Sherr does Dr. Sally Ride more than justice. She not only focuses on what Ride accomplished while with NASA, which went beyond being the first American woman in space, but also her contribution to greater equality between men and women (still a ways off, of course), greater opportunities for women in science, and greater science literacy among the American public, in particular, inspiring young girls and boys to pursue careers in the sciences.
Sherr starts at the beginning with the Ride family, parents and sister Bear. Ride was an outstanding athlete and a college ranked tennis player. She was also very smart; she loved literature and possessed a passion for math and physics, a career in which she went on to pursue. This opened up the NASA opportunity and she took it. If there was ever an old boys club, NASA was it. What a curious creature this Sally Ride was, a woman who thought she could do a man’s job. Of course, Ride triumphed to the point where she became the most recognizable face of NASA. She was always, even in the midst of institutional incompetence, even after she left, always a team player. But a team player who wasn’t afraid to surface the flaws in NASA’s management of programs, not once, but twice: Challenger and Columbia.

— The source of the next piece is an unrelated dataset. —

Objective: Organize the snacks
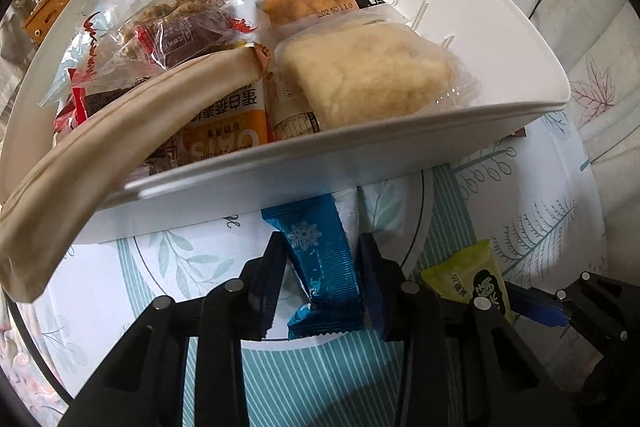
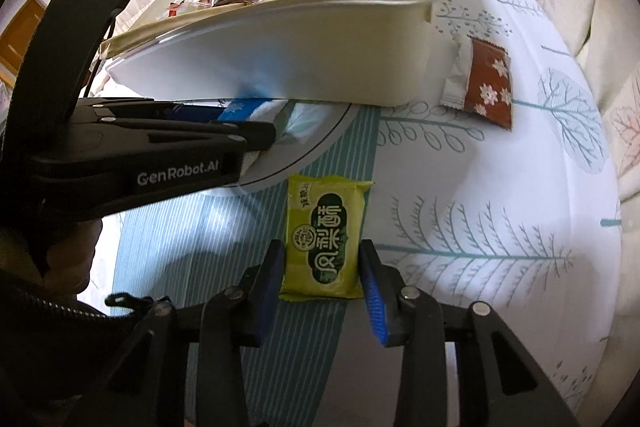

Her experiences at NASA exposed her to much, putting her into contact with major figures in American politics and business. She could have done any number of things after NASA. She did do much, but primary among her endeavors was showing women that there was a place for them in the sciences, that they were good at math and science, and guess what?, math and science were fun and fulfilling. Sally Ride Science became the vehicle for spreading the word through space camps, educational programs, and media.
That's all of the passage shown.